3. Collect force-displacement (F-D) data

NOTE: The parameter values presented here (see Figure 4B) may vary depending upon the force and indentation range for a given sample.

  1. Navigate the sample under the AFM head and engage on the desired region of interest.
    1. Monitor the vertical deflection signal (Figure 2B) or perform a small (~50-200 nm) initial ramp (Figure 4B) to verify that the tip and sample are in contact (see Figure 5A).
    2. Adjust the AFM head position slightly upward (in steps corresponding to ~50% of the full ramp size) and ramp again. Repeat until the tip and sample are just out of contact, as evidenced by a nearly flat ramp (Figure 5B) and minimal vertical deflection of the cantilever (Figure 2A).
    3. Once no obvious tip-sample interaction is present (compare Figure 2A and Figure 2B), lower the AFM head by an amount corresponding to ~50%-100% of the ramp size to ensure the probe tip will not crash into the sample while manually moving the AFM head. Ramp again, repeating until either a good curve (Figure 5D) or a curve similar to Figure 5C is observed. In the latter case, perform one additional small AFM head-lowering adjustment equal to ~20%-50% of the ramp size to achieve good contact and a force curve similar to that shown in Figure 5D.
  2. Adjust ramp parameters (as described below and shown in Figure 4B) to optimize for the instrument, probe, and sample, and obtain ramps similar to that shown in Figure 5D.
    1. Select an appropriate ramp size (i.e., total Z-piezo movement through one ramp cycle) depending on the sample (e.g., thickness, expected modulus, surface roughness) and desired indentation depth.

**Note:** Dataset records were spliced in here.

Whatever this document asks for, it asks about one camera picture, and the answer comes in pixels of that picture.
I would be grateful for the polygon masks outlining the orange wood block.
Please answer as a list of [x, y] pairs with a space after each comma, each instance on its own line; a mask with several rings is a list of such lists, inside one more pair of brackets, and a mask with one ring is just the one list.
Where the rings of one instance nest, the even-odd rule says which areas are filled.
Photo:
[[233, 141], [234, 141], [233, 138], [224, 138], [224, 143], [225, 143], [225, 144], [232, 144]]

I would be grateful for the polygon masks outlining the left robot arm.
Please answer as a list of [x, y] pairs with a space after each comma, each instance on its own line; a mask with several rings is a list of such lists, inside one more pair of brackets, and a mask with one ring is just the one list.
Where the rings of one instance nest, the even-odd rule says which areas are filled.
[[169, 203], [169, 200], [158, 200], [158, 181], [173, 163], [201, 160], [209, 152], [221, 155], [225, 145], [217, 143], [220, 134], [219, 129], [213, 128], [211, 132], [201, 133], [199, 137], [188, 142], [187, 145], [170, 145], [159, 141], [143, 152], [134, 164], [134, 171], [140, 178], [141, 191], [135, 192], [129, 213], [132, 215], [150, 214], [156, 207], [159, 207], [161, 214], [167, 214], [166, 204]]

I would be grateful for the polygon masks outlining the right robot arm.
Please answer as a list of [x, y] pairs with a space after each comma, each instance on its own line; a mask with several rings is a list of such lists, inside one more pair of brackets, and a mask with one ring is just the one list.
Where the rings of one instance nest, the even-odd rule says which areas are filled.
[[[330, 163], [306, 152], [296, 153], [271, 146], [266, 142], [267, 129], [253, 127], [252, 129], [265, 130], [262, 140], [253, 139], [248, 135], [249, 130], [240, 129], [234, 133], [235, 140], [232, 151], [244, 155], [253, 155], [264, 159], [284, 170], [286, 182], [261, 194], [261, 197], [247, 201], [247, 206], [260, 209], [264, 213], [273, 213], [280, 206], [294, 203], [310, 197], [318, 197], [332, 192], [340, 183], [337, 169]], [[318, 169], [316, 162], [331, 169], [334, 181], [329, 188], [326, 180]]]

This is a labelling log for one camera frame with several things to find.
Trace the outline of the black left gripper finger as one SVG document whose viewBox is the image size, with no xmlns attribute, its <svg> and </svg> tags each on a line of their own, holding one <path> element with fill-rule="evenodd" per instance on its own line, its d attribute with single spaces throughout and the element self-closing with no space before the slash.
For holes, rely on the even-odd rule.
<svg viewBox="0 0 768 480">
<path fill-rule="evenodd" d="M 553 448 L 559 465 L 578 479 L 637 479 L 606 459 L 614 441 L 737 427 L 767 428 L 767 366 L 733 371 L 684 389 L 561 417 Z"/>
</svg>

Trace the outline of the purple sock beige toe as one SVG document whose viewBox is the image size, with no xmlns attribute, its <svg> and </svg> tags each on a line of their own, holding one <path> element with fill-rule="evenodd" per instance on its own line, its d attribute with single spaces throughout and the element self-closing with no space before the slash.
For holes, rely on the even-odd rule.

      NOTE: For stiffer samples, less sample deformation (and hence more probe deflection for a given Z-piezo movement) is likely to occur, so the ramp size can generally be smaller than for softer samples. Typical ramp sizes for stiff samples and cantilevers may be tens of nm, while for soft samples and cantilevers ramps may be hundreds of nm to a few µm in size; specific selected application examples are presented in the representative results section. Note that minimum and maximum possible ramp sizes are instrument-dependent.

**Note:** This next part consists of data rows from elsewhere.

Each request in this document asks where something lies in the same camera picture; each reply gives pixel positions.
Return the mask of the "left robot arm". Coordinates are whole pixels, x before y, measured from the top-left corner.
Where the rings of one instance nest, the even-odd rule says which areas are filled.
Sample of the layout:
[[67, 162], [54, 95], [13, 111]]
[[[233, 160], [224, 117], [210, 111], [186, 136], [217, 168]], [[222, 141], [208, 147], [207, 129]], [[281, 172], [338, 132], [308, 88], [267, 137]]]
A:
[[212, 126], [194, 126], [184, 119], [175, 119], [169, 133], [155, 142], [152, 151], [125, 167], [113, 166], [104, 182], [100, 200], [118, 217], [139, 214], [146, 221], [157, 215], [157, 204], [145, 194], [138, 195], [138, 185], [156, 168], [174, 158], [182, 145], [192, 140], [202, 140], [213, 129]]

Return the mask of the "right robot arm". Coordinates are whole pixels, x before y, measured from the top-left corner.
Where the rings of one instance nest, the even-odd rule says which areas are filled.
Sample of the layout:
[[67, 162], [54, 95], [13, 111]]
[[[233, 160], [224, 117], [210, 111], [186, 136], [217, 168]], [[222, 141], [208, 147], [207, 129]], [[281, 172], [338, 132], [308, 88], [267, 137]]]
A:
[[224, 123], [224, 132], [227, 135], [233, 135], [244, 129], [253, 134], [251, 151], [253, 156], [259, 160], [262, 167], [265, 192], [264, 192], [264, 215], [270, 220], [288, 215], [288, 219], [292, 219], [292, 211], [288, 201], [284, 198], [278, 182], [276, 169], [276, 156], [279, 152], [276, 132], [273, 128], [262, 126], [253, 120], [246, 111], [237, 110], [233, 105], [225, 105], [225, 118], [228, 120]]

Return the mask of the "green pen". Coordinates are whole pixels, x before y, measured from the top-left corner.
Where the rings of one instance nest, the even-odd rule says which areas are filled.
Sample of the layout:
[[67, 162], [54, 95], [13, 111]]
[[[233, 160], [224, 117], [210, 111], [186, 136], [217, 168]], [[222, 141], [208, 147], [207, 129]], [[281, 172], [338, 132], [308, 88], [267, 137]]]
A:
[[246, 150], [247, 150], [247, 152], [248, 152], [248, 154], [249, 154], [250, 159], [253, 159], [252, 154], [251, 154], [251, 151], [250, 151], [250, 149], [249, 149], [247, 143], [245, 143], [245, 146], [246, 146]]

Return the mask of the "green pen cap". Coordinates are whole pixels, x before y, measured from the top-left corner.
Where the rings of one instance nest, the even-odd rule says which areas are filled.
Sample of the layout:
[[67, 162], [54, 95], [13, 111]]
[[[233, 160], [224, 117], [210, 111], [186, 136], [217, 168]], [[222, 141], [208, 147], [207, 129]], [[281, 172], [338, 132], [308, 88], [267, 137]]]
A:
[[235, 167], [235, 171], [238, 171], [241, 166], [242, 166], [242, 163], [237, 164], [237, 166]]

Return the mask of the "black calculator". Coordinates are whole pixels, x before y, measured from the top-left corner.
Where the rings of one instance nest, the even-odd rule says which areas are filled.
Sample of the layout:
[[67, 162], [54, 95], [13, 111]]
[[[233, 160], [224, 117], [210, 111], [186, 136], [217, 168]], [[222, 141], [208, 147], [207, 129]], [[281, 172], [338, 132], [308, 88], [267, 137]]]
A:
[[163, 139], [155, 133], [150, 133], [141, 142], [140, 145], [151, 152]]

    2. Select an appropriate ramp rate (1 Hz is a good starting point for most samples).
      NOTE: The ramp rate may be limited by control and/or detection electronic speeds/bandwidths. In combination with the ramp size, the ramp rate determines the tip velocity. The tip velocity is particularly important to consider when indenting soft materials where viscoelastic effects may cause hysteresis artifacts9,22.

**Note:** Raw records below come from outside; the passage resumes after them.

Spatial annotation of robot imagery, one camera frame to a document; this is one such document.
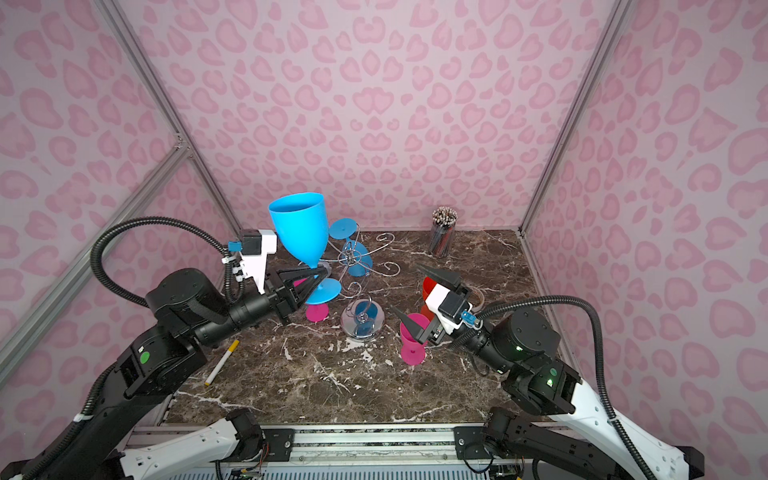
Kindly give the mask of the clear tape roll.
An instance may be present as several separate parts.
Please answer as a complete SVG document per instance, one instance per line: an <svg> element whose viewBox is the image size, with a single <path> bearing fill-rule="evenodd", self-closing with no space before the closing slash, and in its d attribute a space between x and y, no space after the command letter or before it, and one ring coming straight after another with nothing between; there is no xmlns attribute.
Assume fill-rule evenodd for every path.
<svg viewBox="0 0 768 480"><path fill-rule="evenodd" d="M476 286L470 286L469 302L472 304L472 311L479 312L483 309L486 299L484 292Z"/></svg>

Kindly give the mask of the magenta wine glass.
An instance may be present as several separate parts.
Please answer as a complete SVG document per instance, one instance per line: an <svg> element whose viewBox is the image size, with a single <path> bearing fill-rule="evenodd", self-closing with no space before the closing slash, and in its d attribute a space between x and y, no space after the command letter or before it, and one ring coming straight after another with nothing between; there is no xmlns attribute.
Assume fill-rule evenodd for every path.
<svg viewBox="0 0 768 480"><path fill-rule="evenodd" d="M420 313L409 314L408 317L423 328L426 328L430 323L430 320ZM410 366L420 365L426 358L424 345L413 339L403 323L400 323L400 337L402 341L400 350L402 360Z"/></svg>
<svg viewBox="0 0 768 480"><path fill-rule="evenodd" d="M319 323L326 320L329 316L329 307L324 300L322 284L319 284L310 294L306 301L306 319L311 323Z"/></svg>

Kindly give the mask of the red wine glass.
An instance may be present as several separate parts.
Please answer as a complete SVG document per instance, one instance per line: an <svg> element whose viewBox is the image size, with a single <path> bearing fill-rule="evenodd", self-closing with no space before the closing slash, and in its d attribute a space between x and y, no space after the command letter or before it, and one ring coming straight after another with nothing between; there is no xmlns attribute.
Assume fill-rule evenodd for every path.
<svg viewBox="0 0 768 480"><path fill-rule="evenodd" d="M425 316L428 320L432 320L434 318L434 313L429 309L426 300L428 299L430 293L434 289L434 287L437 285L437 282L431 279L430 277L425 277L422 282L422 306L420 308L420 314Z"/></svg>

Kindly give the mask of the blue wine glass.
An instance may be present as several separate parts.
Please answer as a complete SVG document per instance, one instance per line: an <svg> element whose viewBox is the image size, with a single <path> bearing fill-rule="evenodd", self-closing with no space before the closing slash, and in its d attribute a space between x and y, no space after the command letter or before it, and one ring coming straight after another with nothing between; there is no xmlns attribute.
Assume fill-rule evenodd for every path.
<svg viewBox="0 0 768 480"><path fill-rule="evenodd" d="M339 254L339 263L346 268L352 277L368 276L373 262L367 248L359 240L359 228L355 220L342 218L329 227L329 235L334 240L343 240L344 244Z"/></svg>
<svg viewBox="0 0 768 480"><path fill-rule="evenodd" d="M336 298L341 284L321 261L329 238L324 196L315 192L291 194L274 200L268 209L285 249L295 259L318 270L312 279L316 286L306 303L321 305Z"/></svg>

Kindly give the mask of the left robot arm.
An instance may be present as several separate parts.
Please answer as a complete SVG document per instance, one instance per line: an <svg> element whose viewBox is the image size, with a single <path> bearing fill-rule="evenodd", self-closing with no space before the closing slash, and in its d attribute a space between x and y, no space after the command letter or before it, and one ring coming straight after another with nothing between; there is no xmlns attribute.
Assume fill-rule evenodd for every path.
<svg viewBox="0 0 768 480"><path fill-rule="evenodd" d="M83 409L37 457L9 463L4 479L138 479L159 470L131 466L117 446L146 414L207 362L214 346L269 316L282 320L308 303L323 267L270 271L266 289L229 302L200 270L171 273L145 301L156 325L140 334L96 379Z"/></svg>

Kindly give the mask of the white yellow marker pen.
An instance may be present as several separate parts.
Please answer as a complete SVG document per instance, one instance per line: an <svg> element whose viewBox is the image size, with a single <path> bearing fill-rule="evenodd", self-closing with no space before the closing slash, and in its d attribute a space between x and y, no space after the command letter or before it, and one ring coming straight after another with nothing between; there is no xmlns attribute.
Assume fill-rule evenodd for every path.
<svg viewBox="0 0 768 480"><path fill-rule="evenodd" d="M218 363L215 365L213 370L209 373L209 375L206 377L204 381L205 386L210 386L216 377L219 375L221 370L223 369L226 362L229 360L229 358L232 356L233 352L237 349L239 346L240 341L235 340L225 351L225 353L222 355L222 357L219 359Z"/></svg>

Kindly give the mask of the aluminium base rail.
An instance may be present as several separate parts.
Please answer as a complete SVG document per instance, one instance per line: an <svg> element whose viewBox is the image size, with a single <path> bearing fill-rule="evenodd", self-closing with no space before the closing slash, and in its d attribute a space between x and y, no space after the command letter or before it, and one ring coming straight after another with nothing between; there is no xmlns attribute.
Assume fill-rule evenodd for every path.
<svg viewBox="0 0 768 480"><path fill-rule="evenodd" d="M133 479L531 478L530 456L491 458L481 425L266 425L265 446L235 457L233 428L147 427L120 459Z"/></svg>

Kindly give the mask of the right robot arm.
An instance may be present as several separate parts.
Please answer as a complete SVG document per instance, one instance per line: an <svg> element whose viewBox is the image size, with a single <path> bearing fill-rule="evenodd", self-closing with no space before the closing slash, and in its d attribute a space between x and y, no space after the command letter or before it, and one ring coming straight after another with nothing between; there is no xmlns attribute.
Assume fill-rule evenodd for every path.
<svg viewBox="0 0 768 480"><path fill-rule="evenodd" d="M705 459L694 447L670 445L621 414L612 404L605 379L599 315L587 301L569 295L546 295L495 303L476 312L460 276L420 266L435 285L425 304L433 318L426 326L400 310L394 313L419 344L450 339L454 348L479 359L503 376L502 389L524 412L547 417L573 431L567 436L523 421L494 407L481 433L461 439L457 450L466 463L483 459L529 461L534 478L545 463L581 479L701 479ZM595 380L591 386L558 358L561 336L539 307L570 305L591 323Z"/></svg>

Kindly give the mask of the aluminium frame post right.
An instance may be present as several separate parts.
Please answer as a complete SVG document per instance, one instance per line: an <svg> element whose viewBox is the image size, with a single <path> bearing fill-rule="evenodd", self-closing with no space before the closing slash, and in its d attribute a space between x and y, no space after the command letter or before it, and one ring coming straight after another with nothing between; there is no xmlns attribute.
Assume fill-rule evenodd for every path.
<svg viewBox="0 0 768 480"><path fill-rule="evenodd" d="M545 195L551 185L559 165L578 126L589 106L589 102L600 84L602 75L616 50L618 43L631 22L637 1L615 1L606 20L605 26L598 37L595 50L586 64L581 80L577 84L573 99L570 101L558 135L542 170L542 175L536 184L531 202L523 216L518 233L525 237L532 229Z"/></svg>

    3. Choose whether to employ a triggered (load-controlled) or untriggered (displacement-controlled) ramp.
      NOTE: In a triggered ramp, the system will approach the sample in user-defined steps (based on the ramp size and resolution or number of data points) until the desired trigger threshold (i.e., setpoint force or cantilever deflection) is detected, at which point the system will retract to its original position and display the F-D curve. In an untriggered ramp, the system simply extends the Z-piezo the distance specified by the user defined ramp size and displays the measured F-D curve. Triggered ramps are preferred for most use cases, but untriggered ramps can be useful when investigating soft materials that do not exhibit a sharp, easily identifiable contact point.
      1. If a triggered ramp is chosen, set the trigger threshold (user-defined maximum allowed force or deflection of the ramp) to result in the desired indentation into the sample.
        NOTE: Use of a trigger threshold means that a ramp may terminate (i.e., the probe may begin to retract) before reaching the full ramp size (Z-piezo extension) specified. Values may range from a few nN to a few µN, depending on the tip-sample system.
      2. Set the ramp position to determine the portion of the Z-piezo's maximum range that will be used to execute the ramp. Ensure that the total range of the ramp size does not start or end outside of the maximum Z-piezo range (see representative examples in Figure 6), otherwise a portion of the F-D curve will not represent any physical measurement (i.e., the Z-piezo will be fully extended or retracted, not moving).
    4. Set the number of samples/ramp (e.g., 512 samples/ramp) to achieve the desired resolution of the measurement (i.e., point density of the F-D curve).
      NOTE: The maximum samples/ramp may be limited by software (file size) or hardware constraints (e.g., analog to digital [A/D] conversion speed, depending upon the ramp rate). It is also possible to limit the allowable Z-piezo or deflection range (see limits parameters in Figure 4B) to increase the effective resolution of the system's A/D converter.
    5. Set the X-rotate to reduce the shear forces on the sample and tip by simultaneously moving the probe slightly in the X-direction (parallel to the cantilever) while indenting in the Z-direction (perpendicular to cantilever). Use a value for the X-rotate equal to the offset angle of the probe holder relative to the surface normal (12° is typical).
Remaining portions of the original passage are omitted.